Give back exactly the lines of the entries below from the line with "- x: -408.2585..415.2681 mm" to the line with "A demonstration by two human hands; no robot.", inclusive, and only those.
---------- Recorded data ----------
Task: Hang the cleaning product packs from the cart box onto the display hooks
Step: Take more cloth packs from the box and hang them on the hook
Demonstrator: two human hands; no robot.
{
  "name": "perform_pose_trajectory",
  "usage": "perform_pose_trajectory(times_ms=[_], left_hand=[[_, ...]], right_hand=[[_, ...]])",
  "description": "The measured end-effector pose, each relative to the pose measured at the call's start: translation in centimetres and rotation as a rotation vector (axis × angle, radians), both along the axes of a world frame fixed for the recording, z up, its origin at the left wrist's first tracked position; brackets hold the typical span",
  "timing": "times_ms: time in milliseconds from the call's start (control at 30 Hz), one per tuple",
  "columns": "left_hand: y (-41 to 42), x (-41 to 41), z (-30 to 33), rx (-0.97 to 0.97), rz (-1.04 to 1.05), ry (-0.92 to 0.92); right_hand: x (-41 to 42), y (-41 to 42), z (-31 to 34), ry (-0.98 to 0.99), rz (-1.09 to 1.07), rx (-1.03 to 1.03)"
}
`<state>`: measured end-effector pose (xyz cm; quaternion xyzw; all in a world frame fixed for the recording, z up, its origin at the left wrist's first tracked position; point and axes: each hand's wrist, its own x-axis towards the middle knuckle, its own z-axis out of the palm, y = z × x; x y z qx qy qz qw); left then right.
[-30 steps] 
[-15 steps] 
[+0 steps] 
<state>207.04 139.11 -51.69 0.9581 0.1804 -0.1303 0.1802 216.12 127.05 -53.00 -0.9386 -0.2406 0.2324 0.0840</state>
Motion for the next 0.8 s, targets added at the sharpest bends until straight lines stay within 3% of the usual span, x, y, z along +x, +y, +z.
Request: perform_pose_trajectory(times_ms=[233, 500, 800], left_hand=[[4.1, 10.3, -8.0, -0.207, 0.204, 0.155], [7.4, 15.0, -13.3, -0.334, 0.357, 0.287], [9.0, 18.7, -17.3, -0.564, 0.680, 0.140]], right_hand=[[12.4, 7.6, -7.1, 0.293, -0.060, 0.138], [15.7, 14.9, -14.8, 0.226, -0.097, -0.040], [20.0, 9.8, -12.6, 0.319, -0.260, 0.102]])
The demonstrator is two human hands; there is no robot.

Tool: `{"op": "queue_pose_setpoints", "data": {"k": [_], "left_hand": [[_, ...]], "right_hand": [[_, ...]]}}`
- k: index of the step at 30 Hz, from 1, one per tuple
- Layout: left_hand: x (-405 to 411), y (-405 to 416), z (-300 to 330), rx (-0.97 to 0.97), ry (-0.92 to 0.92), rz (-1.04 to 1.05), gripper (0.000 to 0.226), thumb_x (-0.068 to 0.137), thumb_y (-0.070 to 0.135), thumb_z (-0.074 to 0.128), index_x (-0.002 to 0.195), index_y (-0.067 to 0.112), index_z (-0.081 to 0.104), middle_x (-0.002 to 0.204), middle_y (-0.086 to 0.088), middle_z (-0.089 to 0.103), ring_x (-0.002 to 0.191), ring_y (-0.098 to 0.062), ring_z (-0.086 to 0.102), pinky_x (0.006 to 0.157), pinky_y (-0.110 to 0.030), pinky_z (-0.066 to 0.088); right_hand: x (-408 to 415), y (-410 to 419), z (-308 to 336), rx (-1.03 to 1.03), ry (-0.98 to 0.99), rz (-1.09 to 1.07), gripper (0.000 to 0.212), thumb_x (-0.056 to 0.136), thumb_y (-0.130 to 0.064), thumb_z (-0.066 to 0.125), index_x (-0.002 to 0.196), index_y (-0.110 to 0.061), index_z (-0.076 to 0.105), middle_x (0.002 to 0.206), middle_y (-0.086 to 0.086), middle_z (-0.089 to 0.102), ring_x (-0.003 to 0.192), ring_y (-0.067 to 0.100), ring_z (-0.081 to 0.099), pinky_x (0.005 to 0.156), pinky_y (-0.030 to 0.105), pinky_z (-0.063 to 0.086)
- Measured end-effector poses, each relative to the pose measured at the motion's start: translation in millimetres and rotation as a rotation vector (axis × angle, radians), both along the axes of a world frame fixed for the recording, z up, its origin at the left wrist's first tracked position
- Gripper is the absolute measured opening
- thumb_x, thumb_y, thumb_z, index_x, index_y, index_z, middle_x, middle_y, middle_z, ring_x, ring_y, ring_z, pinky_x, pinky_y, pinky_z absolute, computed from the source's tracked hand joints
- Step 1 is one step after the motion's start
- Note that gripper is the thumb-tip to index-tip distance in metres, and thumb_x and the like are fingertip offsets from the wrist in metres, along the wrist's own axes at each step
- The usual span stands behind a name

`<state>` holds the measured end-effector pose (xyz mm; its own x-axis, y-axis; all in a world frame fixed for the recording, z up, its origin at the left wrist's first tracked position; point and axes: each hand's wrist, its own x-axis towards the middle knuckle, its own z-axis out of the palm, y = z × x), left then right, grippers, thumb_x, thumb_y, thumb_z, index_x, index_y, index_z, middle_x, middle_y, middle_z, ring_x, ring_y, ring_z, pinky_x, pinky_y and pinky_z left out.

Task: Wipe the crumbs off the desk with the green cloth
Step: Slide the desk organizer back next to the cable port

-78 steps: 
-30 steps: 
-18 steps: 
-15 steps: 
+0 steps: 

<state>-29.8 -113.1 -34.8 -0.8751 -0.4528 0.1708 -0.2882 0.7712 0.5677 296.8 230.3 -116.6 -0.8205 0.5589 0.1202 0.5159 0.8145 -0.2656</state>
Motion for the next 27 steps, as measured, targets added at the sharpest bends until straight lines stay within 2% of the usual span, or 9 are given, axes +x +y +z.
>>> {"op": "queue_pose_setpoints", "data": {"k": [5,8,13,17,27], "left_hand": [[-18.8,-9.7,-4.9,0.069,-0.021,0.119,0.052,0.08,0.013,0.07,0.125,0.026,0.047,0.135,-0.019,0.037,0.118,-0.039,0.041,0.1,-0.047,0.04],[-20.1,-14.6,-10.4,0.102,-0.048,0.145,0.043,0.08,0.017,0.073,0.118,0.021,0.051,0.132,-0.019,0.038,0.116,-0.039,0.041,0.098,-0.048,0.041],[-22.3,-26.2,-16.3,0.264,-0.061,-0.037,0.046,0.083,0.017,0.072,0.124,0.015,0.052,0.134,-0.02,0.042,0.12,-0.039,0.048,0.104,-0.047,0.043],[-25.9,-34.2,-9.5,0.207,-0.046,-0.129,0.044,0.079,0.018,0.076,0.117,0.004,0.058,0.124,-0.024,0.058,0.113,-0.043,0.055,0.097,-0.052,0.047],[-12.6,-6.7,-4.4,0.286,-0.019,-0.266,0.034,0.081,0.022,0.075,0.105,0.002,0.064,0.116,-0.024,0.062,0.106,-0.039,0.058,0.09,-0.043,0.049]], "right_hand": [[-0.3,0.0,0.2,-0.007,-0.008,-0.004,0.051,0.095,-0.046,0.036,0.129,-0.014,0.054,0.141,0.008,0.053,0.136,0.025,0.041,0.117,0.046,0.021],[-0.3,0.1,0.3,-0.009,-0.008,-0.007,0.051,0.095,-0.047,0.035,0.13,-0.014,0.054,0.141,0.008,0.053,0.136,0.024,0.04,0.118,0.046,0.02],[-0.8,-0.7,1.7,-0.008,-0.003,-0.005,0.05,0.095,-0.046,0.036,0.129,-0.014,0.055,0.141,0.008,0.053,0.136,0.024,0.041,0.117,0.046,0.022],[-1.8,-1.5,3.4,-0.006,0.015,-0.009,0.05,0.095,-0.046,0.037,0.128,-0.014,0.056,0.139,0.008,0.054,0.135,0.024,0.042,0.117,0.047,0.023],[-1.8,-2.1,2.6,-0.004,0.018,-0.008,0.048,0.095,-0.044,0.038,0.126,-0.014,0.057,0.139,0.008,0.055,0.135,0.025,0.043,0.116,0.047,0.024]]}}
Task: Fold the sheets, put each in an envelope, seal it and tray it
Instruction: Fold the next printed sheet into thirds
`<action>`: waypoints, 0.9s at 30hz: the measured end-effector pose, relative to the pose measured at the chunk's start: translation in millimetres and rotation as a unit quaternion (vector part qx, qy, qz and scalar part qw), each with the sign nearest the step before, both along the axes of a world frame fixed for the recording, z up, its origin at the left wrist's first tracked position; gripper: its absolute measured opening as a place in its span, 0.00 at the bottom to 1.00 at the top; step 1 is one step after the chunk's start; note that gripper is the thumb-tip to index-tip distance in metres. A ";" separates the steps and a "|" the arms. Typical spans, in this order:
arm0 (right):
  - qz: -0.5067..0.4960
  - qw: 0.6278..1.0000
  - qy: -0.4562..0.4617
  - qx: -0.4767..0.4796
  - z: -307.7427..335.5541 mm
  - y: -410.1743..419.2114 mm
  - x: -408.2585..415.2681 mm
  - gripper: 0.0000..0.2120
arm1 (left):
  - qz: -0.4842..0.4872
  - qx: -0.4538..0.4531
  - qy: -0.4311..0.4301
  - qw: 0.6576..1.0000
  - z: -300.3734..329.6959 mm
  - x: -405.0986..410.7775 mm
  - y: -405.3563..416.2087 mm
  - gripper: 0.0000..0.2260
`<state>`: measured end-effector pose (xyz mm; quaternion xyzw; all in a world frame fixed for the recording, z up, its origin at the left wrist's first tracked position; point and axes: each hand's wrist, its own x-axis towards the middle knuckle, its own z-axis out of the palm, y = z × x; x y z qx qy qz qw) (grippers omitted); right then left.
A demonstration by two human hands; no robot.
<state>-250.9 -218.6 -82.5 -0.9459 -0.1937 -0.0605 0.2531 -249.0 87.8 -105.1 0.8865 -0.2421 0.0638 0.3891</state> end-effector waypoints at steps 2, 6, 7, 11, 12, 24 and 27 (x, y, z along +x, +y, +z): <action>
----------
Response box:
  - x: -408.2585..415.2681 mm
  - gripper: 0.0000..0.2120
arm1 (left):
  - qz: -0.4842..0.4872
  - qx: -0.4538..0.4531
  - qy: -0.4311..0.4301
  - qw: 0.6576..1.0000
  - z: -300.3734..329.6959 mm
  - x: -405.0986..410.7775 mm
  - y: -405.3563..416.2087 mm
  - gripper: 0.0000..0.2260
`<state>`: measured end-effector pose (xyz mm; quaternion xyzw; all in a world frame fixed for the recording, z up, its origin at the left wrist's first tracked position; point and axes: each hand's wrist, its own x-axis towards the middle knuckle, its own z-axis out of the palm, y = z × x; x y z qx qy qz qw) (grippers omitted); right then left.
A demonstration by two human hands; no robot.

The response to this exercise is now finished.